◆ TO DO: Line by line, give the data again exactly as it appears, but without pictures.

◆ PROVIDED DATA:
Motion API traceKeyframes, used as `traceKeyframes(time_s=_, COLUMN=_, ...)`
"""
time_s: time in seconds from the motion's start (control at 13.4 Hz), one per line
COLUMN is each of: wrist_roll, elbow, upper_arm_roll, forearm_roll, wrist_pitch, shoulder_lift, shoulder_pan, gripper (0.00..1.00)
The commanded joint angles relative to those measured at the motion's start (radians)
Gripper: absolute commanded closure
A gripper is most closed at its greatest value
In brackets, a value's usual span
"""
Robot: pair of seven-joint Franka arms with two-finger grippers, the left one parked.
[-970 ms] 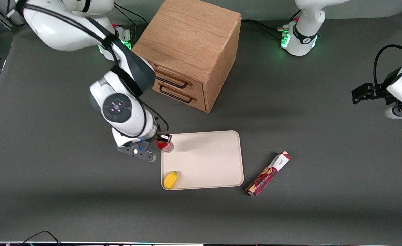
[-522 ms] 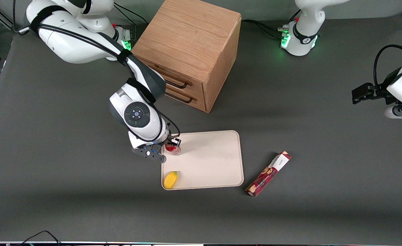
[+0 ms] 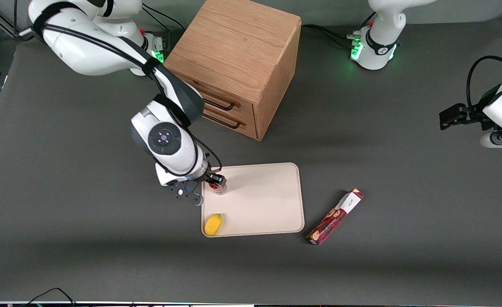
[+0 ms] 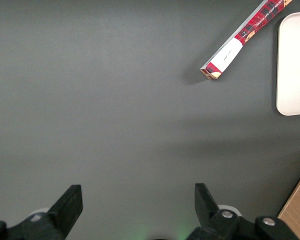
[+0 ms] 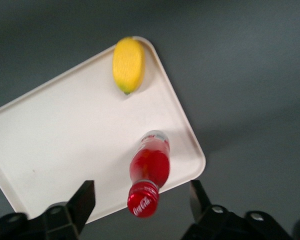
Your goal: Place coke bottle on tray
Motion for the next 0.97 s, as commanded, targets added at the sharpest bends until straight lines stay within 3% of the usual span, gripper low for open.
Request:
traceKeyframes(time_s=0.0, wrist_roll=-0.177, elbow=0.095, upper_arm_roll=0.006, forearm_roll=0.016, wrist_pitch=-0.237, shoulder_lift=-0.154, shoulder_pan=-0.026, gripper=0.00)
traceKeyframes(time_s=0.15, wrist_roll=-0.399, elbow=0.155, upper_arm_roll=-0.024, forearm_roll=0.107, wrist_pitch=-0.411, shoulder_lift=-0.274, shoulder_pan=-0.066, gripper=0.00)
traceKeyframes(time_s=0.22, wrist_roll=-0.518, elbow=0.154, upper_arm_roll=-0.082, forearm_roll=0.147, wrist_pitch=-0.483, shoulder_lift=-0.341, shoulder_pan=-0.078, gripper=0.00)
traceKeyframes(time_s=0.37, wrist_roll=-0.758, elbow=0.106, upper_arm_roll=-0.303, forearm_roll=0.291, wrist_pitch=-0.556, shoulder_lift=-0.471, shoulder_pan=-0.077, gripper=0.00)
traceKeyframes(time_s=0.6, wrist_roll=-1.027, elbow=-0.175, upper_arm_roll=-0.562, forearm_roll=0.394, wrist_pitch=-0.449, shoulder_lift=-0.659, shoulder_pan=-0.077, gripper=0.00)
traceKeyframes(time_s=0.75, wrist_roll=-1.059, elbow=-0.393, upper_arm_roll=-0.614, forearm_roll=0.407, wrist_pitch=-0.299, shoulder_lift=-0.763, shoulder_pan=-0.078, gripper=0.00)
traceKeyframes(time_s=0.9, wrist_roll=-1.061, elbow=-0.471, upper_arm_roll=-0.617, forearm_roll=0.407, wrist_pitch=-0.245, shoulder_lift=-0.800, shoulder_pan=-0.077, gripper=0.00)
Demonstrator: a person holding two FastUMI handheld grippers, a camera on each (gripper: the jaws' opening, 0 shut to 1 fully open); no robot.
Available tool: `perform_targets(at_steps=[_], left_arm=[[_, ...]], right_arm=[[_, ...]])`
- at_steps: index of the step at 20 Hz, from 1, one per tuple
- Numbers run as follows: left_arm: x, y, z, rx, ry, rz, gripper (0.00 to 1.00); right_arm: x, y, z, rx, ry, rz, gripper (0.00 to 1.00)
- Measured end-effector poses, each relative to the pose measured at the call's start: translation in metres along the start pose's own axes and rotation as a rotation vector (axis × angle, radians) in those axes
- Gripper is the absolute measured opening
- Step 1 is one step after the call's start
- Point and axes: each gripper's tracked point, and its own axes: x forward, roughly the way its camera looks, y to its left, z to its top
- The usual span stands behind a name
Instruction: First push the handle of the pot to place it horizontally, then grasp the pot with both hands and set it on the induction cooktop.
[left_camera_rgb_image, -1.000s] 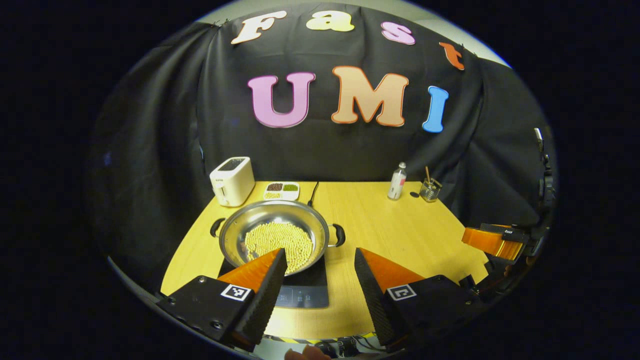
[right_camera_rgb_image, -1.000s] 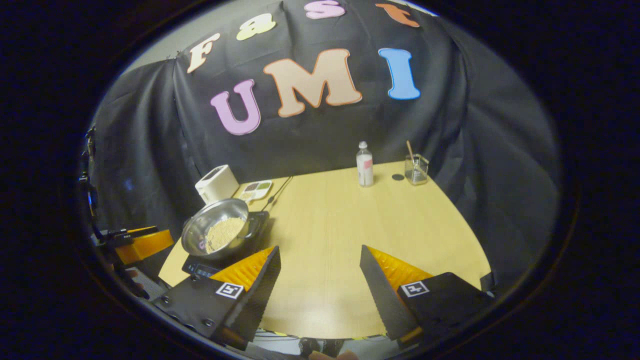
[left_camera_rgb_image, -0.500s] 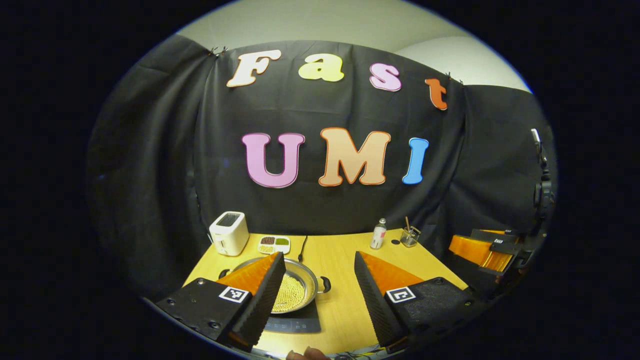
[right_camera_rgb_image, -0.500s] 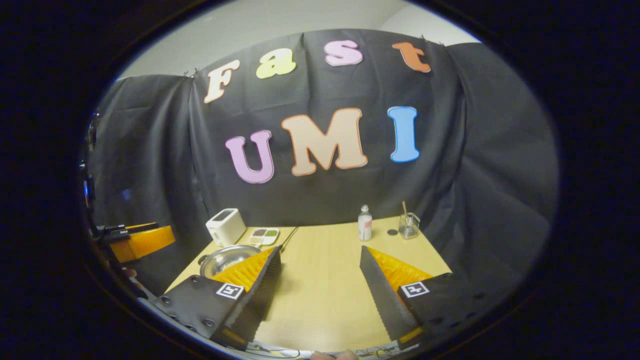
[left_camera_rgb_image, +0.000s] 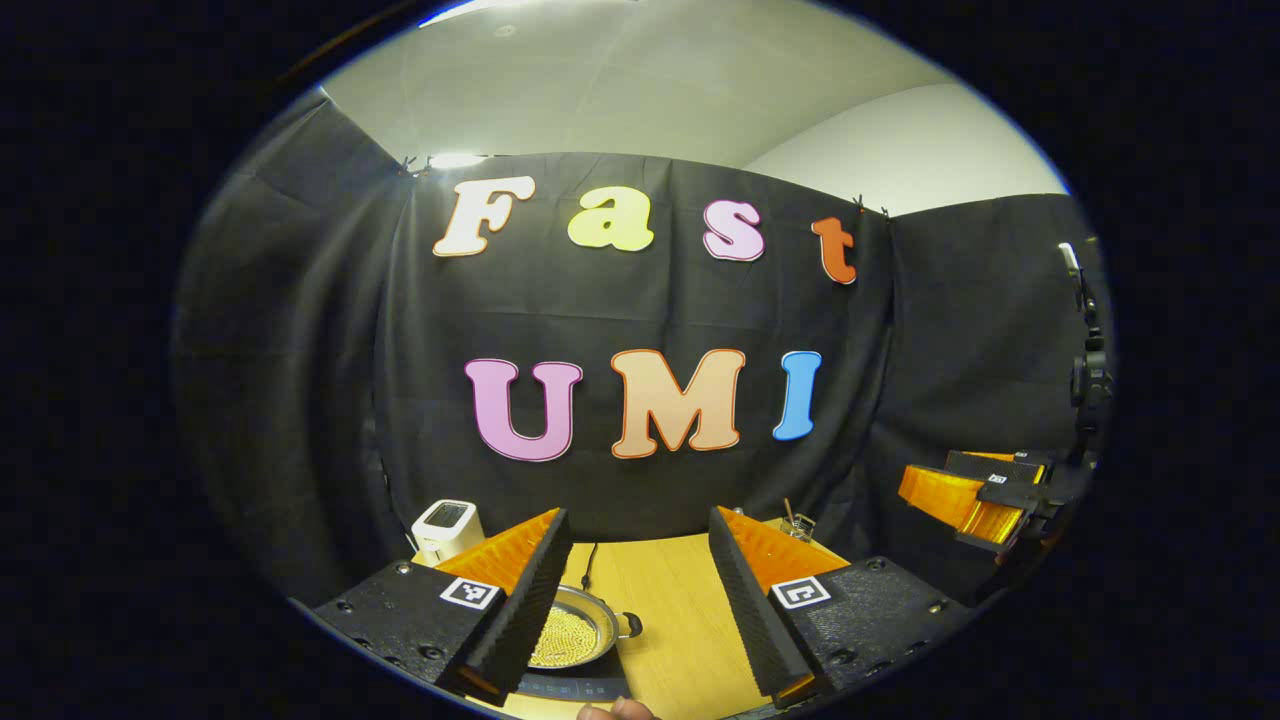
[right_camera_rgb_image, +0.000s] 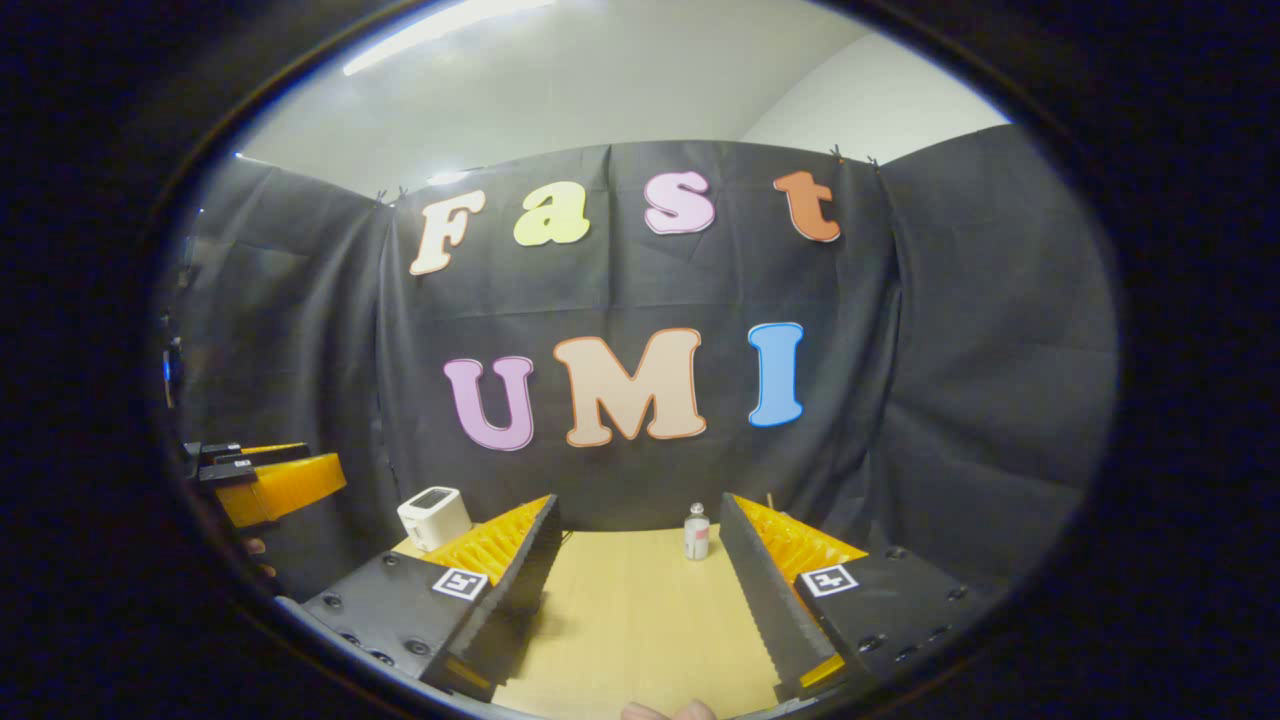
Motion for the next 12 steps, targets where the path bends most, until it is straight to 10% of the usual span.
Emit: perform_targets(at_steps=[12], left_arm=[[0.000, -0.025, 0.002, -0.014, 0.010, 0.073, 0.84]], right_arm=[[0.005, -0.058, -0.004, 0.039, 0.019, 0.000, 0.94]])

◆ ANSWER TO THIS EXERCISE:
Motion API traceKeyframes, used as `traceKeyframes(time_s=_, COLUMN=_, ...)`
"""
time_s: time in seconds from the motion's start (control at 13.4 Hz), one per line
COLUMN is each of: wrist_roll, elbow, upper_arm_roll, forearm_roll, wrist_pitch, shoulder_lift, shoulder_pan, gripper (0.00..1.00)
The commanded joint angles relative to those measured at the motion's start (radians)
Gripper: absolute commanded closure
A gripper is most closed at its greatest value
In brackets, a value's usual span
"""
Robot: pair of seven-joint Franka arms with two-finger grippers, the left one parked.
[-970 ms] 
[-522 ms] 
[+0 ms] 
[+0 ms] 
[+0 ms] 
Your goal: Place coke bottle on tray
Motion for the next 0.97 s, as commanded, targets added at the sharpest bends until straight lines stay within 3% of the usual span, gripper low for open.
Request:
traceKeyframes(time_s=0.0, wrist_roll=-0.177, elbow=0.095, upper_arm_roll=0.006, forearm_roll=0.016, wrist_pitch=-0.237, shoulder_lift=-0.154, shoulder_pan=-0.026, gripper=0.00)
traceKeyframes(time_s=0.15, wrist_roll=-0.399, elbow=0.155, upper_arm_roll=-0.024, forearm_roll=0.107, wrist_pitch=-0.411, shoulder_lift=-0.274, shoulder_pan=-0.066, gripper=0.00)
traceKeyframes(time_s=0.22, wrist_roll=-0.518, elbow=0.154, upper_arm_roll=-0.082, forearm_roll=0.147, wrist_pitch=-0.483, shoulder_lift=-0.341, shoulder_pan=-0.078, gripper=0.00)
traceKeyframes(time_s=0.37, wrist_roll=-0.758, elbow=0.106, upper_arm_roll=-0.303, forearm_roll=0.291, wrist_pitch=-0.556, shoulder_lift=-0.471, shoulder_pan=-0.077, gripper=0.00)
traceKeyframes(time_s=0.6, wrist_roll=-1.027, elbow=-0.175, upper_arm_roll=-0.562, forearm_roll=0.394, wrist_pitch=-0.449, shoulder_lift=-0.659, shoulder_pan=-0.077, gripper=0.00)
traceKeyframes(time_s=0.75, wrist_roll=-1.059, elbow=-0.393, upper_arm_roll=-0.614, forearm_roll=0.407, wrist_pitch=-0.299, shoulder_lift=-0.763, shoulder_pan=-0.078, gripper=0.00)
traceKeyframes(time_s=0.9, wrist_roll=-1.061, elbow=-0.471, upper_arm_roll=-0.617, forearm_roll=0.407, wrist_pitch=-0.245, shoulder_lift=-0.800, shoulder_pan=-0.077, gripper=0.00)
Demonstrator: a person holding two FastUMI handheld grippers, a camera on each (gripper: the jaws' opening, 0 shut to 1 fully open); no robot.
Available tool: `perform_targets(at_steps=[_], left_arm=[[_, ...]], right_arm=[[_, ...]])`
- at_steps: index of the step at 20 Hz, from 1, one per tuple
- Numbers run as follows: left_arm: x, y, z, rx, ry, rz, gripper (0.00 to 1.00); right_arm: x, y, z, rx, ry, rz, gripper (0.00 to 1.00)
- Measured end-effector poses, each relative to the pose measured at the call's start: translation in metres along the start pose's own axes and rotation as a rotation vector (axis × angle, radians) in those axes
- Gripper is the absolute measured opening
- Step 1 is one step after the call's start
- Point and axes: each gripper's tracked point, and its own axes: x forward, roughly the way its camera looks, y to its left, z to its top
- The usual span stands behind a name
Instruction: First push the handle of the pot to place it horizontally, then grasp the pot with both hands and set it on the induction cooktop.
[left_camera_rgb_image, -1.000s] 
[right_camera_rgb_image, -1.000s] 
[left_camera_rgb_image, -0.500s] 
[right_camera_rgb_image, -0.500s] 
[left_camera_rgb_image, +0.000s] 
[right_camera_rgb_image, +0.000s] 
Motion for the next 12 steps, targets where the path bends most, until it is straight to 10% of the usual span.
Emit: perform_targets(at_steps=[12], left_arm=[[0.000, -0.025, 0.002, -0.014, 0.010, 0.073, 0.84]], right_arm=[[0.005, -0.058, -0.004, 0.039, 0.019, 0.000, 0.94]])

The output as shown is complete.